— Task statement —
Find "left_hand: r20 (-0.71" and "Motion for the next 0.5" in the records below. Copy the lines holding them and every line between, exactly, and no others.

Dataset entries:
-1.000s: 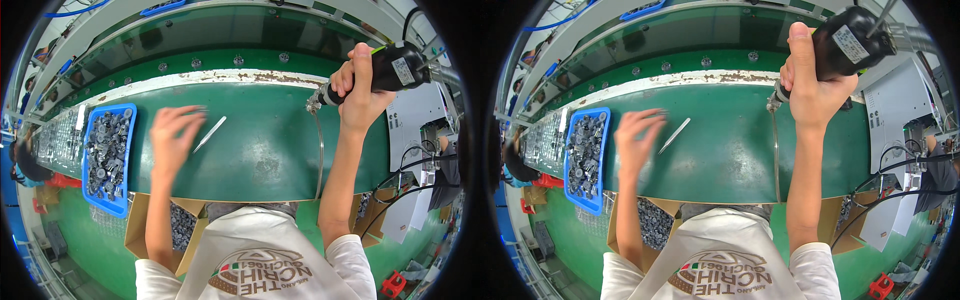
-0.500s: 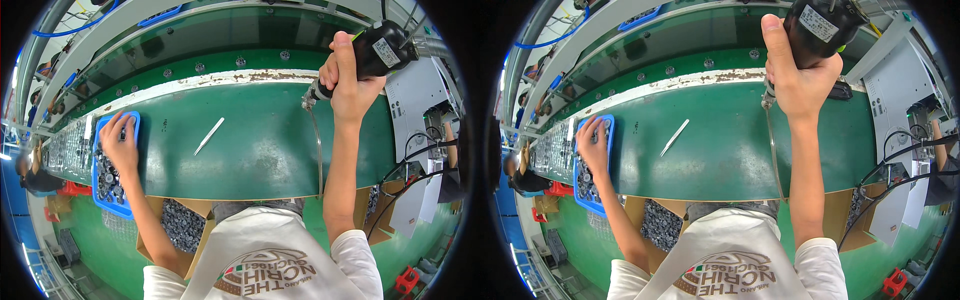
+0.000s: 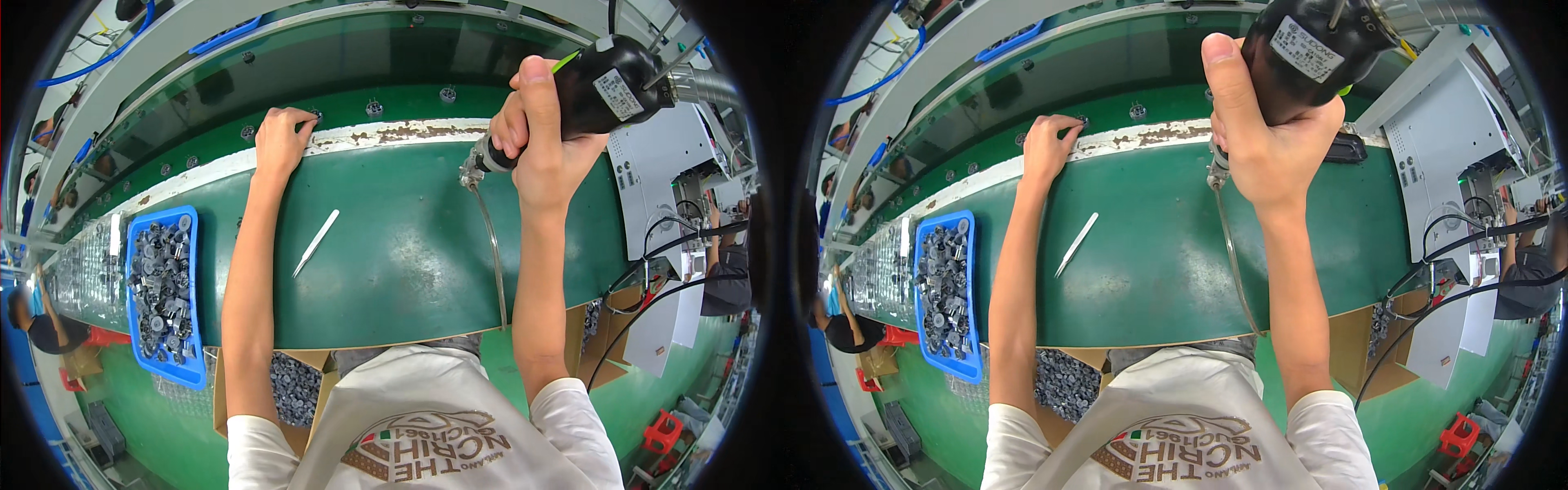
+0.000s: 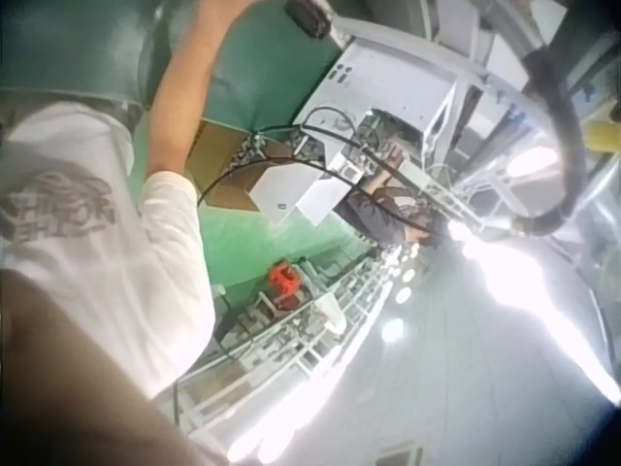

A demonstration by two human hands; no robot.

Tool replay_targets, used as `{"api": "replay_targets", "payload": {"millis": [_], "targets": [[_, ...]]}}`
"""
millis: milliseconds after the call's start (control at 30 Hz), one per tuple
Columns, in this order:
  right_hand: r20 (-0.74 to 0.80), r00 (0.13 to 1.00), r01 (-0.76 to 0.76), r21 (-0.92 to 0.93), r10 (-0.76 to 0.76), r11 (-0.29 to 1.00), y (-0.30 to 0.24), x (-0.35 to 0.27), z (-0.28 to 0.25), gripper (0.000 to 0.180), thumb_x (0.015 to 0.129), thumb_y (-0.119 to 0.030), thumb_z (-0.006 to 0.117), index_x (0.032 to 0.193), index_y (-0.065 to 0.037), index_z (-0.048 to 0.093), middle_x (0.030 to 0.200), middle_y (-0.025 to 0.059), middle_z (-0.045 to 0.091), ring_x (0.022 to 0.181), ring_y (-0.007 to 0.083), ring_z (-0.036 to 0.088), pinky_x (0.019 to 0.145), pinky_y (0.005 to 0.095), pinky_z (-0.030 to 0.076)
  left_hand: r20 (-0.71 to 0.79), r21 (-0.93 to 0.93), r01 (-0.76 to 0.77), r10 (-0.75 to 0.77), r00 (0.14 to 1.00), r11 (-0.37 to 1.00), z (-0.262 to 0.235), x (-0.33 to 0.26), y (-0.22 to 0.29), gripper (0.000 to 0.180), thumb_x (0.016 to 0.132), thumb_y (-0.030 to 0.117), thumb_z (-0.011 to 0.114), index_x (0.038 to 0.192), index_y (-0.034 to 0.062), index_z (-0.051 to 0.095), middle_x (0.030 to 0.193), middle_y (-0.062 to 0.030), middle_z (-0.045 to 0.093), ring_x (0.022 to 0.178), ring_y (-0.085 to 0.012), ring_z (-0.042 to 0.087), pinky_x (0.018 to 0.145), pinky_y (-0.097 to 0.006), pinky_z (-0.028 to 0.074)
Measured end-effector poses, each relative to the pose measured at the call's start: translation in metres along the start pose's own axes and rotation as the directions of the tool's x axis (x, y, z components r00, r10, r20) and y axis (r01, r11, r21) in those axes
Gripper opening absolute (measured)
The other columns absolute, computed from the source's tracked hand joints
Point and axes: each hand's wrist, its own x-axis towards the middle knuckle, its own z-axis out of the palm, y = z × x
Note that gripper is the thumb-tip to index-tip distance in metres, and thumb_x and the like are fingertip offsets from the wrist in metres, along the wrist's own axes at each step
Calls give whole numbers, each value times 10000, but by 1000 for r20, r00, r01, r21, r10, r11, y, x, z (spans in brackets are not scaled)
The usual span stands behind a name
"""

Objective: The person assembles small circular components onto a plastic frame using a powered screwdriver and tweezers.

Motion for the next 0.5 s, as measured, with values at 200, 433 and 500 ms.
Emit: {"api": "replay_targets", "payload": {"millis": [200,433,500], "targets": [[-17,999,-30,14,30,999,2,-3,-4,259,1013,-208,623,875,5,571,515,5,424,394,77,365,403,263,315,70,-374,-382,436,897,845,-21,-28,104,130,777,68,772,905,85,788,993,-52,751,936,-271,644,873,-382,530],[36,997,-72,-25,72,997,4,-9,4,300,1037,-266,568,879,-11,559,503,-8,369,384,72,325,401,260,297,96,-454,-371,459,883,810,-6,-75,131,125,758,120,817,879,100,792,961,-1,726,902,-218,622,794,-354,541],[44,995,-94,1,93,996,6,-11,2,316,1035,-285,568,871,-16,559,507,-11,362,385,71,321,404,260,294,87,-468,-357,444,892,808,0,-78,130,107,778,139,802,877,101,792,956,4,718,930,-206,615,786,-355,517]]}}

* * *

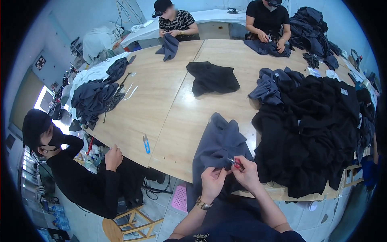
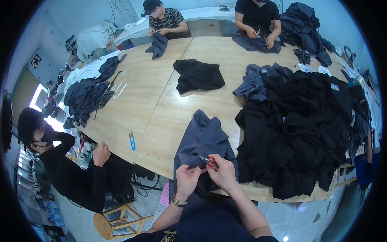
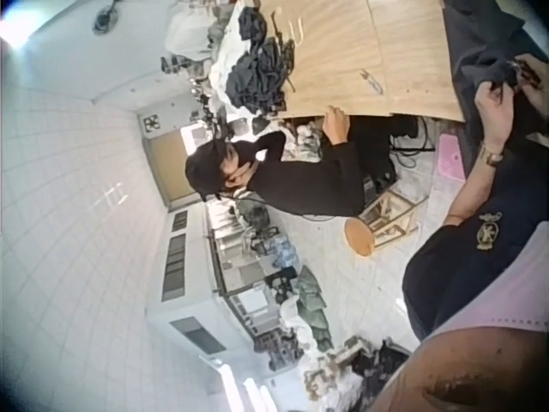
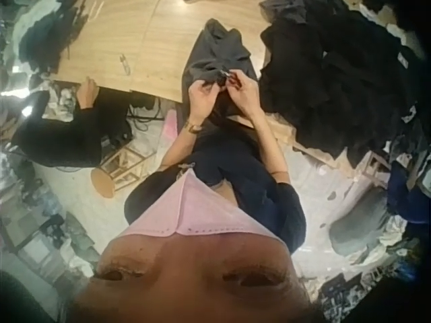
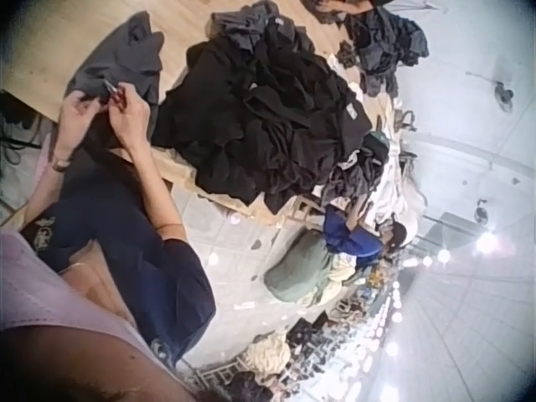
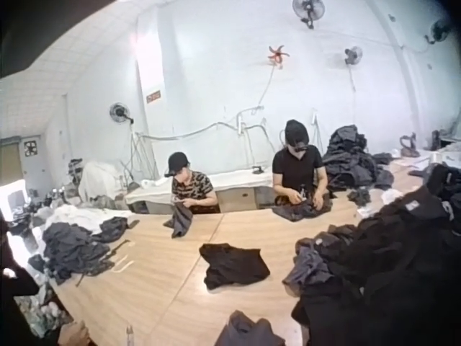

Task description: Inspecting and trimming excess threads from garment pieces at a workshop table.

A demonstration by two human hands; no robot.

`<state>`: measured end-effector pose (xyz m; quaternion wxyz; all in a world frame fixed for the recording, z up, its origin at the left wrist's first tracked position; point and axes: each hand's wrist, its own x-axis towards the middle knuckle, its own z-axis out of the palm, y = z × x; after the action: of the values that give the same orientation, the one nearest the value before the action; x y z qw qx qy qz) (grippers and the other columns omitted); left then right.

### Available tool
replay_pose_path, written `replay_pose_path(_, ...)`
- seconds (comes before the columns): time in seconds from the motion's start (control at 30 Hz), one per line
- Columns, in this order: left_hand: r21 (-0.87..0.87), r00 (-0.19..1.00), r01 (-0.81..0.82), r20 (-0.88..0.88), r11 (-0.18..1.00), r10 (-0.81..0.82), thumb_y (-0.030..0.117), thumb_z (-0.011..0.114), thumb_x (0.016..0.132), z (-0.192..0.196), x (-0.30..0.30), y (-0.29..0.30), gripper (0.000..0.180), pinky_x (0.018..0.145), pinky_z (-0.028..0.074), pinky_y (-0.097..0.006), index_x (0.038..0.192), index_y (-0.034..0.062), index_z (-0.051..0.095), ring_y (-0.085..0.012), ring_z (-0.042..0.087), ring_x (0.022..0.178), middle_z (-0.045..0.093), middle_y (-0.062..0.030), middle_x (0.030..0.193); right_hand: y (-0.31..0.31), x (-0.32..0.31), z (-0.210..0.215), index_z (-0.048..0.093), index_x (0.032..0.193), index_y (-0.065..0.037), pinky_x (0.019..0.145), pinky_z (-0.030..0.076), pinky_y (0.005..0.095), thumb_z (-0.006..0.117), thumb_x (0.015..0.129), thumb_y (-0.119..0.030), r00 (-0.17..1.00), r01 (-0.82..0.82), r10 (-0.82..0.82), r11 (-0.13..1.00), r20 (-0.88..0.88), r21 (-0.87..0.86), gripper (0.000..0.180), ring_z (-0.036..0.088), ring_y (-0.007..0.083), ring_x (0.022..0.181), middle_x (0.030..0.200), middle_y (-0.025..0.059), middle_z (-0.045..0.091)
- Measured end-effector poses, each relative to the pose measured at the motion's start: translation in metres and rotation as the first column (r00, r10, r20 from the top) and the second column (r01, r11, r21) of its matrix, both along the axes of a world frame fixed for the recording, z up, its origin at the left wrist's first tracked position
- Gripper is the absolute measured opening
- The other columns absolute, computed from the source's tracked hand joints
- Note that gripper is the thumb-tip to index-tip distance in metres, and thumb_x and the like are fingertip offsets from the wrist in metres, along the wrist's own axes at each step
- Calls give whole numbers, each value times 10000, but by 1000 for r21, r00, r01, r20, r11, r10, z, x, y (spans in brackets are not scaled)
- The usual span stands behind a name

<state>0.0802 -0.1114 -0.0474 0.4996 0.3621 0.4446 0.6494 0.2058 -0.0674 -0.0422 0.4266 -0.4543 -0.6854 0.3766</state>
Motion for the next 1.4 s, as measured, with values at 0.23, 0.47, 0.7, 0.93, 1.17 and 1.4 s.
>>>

— Task answer —
  left_hand: r20 (-0.71 to 0.79), r21 (-0.93 to 0.93), r01 (-0.76 to 0.77), r10 (-0.75 to 0.77), r00 (0.14 to 1.00), r11 (-0.37 to 1.00), z (-0.262 to 0.235), x (-0.33 to 0.26), y (-0.22 to 0.29), gripper (0.000 to 0.180), thumb_x (0.016 to 0.132), thumb_y (-0.030 to 0.117), thumb_z (-0.011 to 0.114), index_x (0.038 to 0.192), index_y (-0.034 to 0.062), index_z (-0.051 to 0.095), middle_x (0.030 to 0.193), middle_y (-0.062 to 0.030), middle_z (-0.045 to 0.093), ring_x (0.022 to 0.178), ring_y (-0.085 to 0.012), ring_z (-0.042 to 0.087), pinky_x (0.018 to 0.145), pinky_y (-0.097 to 0.006), pinky_z (-0.028 to 0.074)
Measured end-effector poses, each relative to the pose measured at the call's start: translation in metres along the start pose's own axes and rotation as the directions of the tool's x axis (x, y, z components r00, r10, r20) and y axis (r01, r11, r21) in those axes
Gripper opening absolute (measured)
The other columns absolute, computed from the source's tracked hand joints
Point and axes: each hand's wrist, its own x-axis towards the middle knuckle, its own z-axis out of the palm, y = z × x
Note that gripper is the thumb-tip to index-tip distance in metres, and thumb_x and the like are fingertip offsets from the wrist in metres, along the wrist's own axes at each step
Calls give whole numbers, each value times 10000, but by 1000 for r20, r00, r01, r21, r10, r11, y, x, z (spans in brackets are not scaled)
The usual span stands behind a name
"""

Objective: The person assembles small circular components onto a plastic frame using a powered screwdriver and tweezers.

Motion for the next 0.5 s, as measured, with values at 200, 433 and 500 ms.

There is no additional output for this exercise.